Detailing the Macro-Level Factors of Homogamy in Europe: Using PLS Regression to Overcome the “Many Variables, Few Observations” Problem
We propose to use Partial Least Squares (PLS) regression to overcome this issue. PLS regression can be seen as an intermediate method between standard OLS regression and factor analysis. It allows introducing as many dependent and independent variables as appropriate, disregarding the number of observations. These variables are then summarized into a handful of factors, which are the linear combinations of the variables which explain the best the covariance between dependent and independent variables. Results can be interpreted graphically, considering factors as latent variables whose signification is given by their association with variables. Classic regression coefficients for each variable can also be computed.

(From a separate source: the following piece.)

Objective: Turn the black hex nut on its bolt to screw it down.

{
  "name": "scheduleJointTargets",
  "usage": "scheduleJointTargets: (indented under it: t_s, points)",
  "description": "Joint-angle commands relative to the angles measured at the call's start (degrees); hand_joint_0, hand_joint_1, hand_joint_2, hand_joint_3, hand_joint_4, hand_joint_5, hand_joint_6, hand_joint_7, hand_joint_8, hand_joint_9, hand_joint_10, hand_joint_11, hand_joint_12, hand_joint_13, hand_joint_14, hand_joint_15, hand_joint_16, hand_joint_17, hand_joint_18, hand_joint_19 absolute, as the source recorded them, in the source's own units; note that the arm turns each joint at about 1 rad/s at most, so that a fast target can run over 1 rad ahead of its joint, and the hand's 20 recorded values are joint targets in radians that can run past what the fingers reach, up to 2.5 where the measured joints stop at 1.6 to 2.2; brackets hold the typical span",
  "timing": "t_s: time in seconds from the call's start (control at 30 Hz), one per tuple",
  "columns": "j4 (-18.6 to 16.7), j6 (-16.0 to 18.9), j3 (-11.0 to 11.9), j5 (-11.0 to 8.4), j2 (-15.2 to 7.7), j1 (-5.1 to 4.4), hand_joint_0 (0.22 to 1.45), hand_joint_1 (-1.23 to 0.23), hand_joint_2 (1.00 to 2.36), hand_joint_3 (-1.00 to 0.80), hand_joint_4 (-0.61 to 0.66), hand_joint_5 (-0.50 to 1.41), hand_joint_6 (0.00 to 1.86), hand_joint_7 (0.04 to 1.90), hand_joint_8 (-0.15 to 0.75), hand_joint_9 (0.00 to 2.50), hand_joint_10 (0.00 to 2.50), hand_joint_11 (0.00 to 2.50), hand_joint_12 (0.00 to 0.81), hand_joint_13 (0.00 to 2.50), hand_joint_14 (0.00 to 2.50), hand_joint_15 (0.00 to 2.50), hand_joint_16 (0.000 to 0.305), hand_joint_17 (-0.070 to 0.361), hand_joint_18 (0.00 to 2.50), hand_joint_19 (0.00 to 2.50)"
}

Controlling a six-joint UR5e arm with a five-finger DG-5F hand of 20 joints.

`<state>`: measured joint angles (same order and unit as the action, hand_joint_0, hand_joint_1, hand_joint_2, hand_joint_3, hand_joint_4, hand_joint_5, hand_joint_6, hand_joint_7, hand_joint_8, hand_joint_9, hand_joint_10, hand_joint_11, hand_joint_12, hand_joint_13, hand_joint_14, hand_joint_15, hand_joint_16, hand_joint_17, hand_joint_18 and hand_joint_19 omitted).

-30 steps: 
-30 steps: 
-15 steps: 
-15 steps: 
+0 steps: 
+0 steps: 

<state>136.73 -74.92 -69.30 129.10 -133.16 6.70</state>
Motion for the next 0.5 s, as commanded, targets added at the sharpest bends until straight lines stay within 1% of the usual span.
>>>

We illustrate the interest of this approach for the analysis of the macro-level variations of educational and socioeconomic homogamy between European regions (sub-national units). About 25 independent variables are introduced to identify the precise drivers of homogamy. Overall, the level of development is the main factor of the intensity of homogamy. In more detail, variables at play are GDP per capita (negative effect), tolerance to homosexuality (negative effect), and poverty risk (positive effect). A weaker homogamy is thus related to both economic and cultural openness. When comparing effects on dependent variables, Orthodox and Catholic countries present higher socioeconomic homogamy, and Protestant countries higher educational homogamy.